Personal details
- Born: November 18, 1788 Cartagena de Indias, Viceroyalty of New Granada
- Died: March 31, 1852 Cochabamba, Bolivia
- Spouse: Teresa Rojas Monsalve
- Relations: Eliodoro Villazón Manuel Terrazas
- Children: 2
- Parent(s): Manuel Villazón Lluch Benedicta Ramallo Posada
- Education: Pontificia Universidad Javeriana

Military service
- Allegiance: Bolivia
- Branch/service: Bolivian Army
- Years of service: 1812-1830
- Rank: Brigadier general
- Battles/wars: Spanish American wars of independence Battle of Junin; ;

= Anastasio Villazón =

Brigadier General Anastasio Villazón (18 November 1788 – 31 March 1852) was a Bolivian military officer who served during the Spanish American Wars of Independence. He was a relative of Bolivian President Eliodoro Villazón, who also served as Vicepresident.

== Early life and education ==
Anastasio Villazón was the son of Manuel Villazón Lluch and Benedicta Ramallo Posada. He was born in Cartagena de Indias on November 18, 1788. His father was a local politician and his mother was the daughter of Colonel Francisco de Paula Ramallo Quiroga. He spent most of his youth in Cartagena, spending some time in France and Spain. He stayed with his uncle, Fadrique Ramallo Posada, in Sevilla between 1802 and 1805.

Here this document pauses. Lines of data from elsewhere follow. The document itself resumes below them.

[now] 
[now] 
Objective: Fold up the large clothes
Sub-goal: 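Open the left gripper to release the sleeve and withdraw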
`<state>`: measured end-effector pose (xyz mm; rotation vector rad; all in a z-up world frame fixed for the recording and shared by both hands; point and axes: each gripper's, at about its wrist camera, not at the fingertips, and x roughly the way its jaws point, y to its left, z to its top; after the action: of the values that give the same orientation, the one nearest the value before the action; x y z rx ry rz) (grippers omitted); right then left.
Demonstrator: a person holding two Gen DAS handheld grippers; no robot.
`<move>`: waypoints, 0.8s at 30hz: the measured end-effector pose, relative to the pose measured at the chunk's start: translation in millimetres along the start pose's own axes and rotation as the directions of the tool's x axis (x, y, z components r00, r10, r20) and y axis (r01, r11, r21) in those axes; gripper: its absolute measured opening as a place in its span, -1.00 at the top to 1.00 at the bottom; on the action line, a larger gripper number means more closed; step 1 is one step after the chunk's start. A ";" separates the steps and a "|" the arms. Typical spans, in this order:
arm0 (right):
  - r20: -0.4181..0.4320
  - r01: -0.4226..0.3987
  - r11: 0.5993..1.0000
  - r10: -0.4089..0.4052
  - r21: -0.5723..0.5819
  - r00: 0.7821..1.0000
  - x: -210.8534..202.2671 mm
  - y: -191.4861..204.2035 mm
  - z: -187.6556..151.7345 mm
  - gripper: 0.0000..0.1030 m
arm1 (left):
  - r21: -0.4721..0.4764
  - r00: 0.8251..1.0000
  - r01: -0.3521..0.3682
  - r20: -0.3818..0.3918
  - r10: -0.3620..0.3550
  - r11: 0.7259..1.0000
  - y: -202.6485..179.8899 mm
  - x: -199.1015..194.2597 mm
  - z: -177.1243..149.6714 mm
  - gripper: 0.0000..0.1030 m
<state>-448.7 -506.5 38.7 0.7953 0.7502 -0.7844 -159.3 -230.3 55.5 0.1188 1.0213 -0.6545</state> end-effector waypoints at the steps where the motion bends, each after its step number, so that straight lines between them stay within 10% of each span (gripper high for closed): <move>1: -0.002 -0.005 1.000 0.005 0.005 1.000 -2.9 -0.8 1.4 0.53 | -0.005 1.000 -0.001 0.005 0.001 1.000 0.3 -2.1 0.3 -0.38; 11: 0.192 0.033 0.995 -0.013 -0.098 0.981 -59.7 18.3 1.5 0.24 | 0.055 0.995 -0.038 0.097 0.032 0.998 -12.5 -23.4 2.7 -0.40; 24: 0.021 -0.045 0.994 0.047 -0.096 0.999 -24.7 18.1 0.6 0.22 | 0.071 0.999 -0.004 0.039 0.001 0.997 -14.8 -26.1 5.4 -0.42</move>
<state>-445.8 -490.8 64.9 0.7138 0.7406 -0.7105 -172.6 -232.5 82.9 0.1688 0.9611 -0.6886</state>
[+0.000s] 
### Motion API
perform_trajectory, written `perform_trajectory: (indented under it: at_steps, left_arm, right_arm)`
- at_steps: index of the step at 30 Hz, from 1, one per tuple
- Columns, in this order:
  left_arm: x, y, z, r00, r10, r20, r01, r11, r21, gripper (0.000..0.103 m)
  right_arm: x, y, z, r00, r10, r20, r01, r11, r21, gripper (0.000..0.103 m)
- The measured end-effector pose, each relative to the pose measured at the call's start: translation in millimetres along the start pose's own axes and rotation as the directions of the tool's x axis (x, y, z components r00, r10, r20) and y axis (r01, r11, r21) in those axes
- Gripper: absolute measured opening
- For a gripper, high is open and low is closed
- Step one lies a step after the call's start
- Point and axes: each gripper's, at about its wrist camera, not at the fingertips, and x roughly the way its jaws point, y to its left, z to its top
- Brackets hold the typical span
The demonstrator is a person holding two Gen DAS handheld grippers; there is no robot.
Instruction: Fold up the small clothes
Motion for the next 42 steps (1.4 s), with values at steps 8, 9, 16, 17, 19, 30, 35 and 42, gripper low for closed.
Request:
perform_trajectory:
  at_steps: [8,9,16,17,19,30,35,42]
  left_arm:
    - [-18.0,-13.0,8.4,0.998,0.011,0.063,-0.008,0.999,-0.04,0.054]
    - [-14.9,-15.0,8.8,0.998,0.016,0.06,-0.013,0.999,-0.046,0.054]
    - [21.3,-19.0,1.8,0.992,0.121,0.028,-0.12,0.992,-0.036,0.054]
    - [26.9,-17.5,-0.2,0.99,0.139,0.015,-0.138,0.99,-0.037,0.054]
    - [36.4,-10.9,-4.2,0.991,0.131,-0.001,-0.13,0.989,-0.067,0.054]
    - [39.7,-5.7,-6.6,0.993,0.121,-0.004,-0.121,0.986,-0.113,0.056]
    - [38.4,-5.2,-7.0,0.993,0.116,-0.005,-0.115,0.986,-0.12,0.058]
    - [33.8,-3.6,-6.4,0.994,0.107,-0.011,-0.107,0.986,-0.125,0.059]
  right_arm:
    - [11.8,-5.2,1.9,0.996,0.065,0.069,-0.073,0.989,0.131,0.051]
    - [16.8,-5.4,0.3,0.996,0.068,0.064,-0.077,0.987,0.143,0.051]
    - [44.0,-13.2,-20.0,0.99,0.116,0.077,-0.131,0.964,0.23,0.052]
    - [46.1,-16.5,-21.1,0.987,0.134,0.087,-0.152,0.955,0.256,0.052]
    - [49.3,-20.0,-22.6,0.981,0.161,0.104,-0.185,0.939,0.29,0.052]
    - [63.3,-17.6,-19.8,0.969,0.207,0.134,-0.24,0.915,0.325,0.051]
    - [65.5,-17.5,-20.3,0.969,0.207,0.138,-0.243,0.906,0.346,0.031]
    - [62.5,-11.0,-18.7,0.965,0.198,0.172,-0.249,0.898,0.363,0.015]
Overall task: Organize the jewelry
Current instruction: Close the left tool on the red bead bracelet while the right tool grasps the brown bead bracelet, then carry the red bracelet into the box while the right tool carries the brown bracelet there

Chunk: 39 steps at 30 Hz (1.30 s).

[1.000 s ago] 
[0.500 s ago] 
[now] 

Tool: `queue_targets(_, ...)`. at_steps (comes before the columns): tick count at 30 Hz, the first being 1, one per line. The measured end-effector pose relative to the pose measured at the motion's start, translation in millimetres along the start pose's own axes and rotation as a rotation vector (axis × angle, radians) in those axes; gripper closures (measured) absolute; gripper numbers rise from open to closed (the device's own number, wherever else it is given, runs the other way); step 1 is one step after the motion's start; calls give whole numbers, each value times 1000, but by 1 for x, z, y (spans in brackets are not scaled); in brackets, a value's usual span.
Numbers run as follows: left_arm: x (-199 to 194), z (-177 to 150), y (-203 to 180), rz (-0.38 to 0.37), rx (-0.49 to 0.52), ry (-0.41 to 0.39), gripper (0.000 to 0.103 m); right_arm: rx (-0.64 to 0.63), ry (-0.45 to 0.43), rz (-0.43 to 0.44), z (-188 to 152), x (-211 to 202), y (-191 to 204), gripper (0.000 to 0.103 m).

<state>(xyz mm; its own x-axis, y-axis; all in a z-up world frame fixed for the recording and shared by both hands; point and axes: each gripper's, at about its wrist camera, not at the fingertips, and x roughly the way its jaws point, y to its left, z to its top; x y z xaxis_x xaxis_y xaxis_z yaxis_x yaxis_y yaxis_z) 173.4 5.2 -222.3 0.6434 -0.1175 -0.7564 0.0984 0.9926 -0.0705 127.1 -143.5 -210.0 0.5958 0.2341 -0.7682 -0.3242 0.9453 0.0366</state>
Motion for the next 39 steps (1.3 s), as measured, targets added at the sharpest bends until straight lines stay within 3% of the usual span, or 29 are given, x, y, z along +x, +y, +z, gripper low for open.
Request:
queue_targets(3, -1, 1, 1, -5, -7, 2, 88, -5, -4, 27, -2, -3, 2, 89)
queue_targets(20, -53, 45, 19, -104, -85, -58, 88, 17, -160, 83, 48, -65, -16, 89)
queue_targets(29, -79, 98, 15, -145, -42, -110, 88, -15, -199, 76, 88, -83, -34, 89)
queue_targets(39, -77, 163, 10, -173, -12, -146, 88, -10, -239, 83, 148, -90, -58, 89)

He was educated at the Pontificia Universidad Javeriana, where he graduated as a lawyer in 1812. During his time at the university, he joined the movement to overthrow the Spanish regime in the Americas. By the time he graduated, the Constitution of Cádiz was promulgated and he became an ardent supporter of the cause for independence. Although his relatives were royalists, he left Cartagena to enlist in the army of Simón Bolívar.

== Wars of Spanish American Independence ==
Villazón participated in the campaign of Liborio Mejía, who was proclaimed President of New Granada on June 22, 1816. Having played a role in this event, Villazón was promoted to the rank of captain. On September 16, the Spanish reconquered New Granada and executed Mejía alongside other rebels. Villazón was captured by Spanish troops and was taken to Cartagena as a prisoner.

Villazón escaped his prisoners in 1817, heading toward the Orinoco delta. He rejoined the Bolivarian army and participated in the Battle of Vargas Swamp on July 25, 1819, securing the independence of the Republic of New Granada and assuring the Congress of Angostura prevailed. A few days later, he again saw action at the Battle of Boyacá on August 7. Wounded and nearly killed, Villazón was again captured by royalist forces. He spent seven months jailed in Cuba until the release of republican prisoners was secured.

Returning to Cartagena and marrying, he continued the march south to Peru. By 1823, he was a major and was given command of the battalion Esperanza which was tasked with joining the attack toward Lima. Villazón was not present in the Battle of Ayacucho because he was tasked with marching toward La Paz. He did see action at the Combat of Uripa, after which he was promoted to lieutenant colonel. By 1824, he was with General Francisco O’Connor in what is now Bolivia. He played a role in securing the withdrawal of remaining royalist forces in Upper Peru. For his actions, he was promoted to colonel. When he entered Cochabamba in November 1824, he was welcomed by the people and granted lands near Cochabamba.

In 1829, he was promoted to brigadier general for supporting the overthrow of Pedro Blanco Soto. However, Villazón was critical of now President José Miguel de Velasco. His open insults to Velasco resulted in his removal from the military list of Bolivia. Although restored in 1839, Villazón did not return to active service and retired to his lands in Tarata.

== Marriage and family ==
Villazón returned to Cartagena after his second imprisonment where he married Teresa Rojas Monsalve on November 11, 1820. The couple had two sons: José Ignacio and Paula. His family followed him to Bolivia, and when the war ended they remained near Cochabamba.

== Later years and death ==
Villazón died in Cochabamba on March 31, 1854, aged 63. He spent the last decades of his life retired from military service. Although he did serve as Prefect of Cochabamba briefly in 1845. He supported the policies of President José Ballivián, who was overthrown in 1847. After 1847, Villazón remained politically inactive until his death.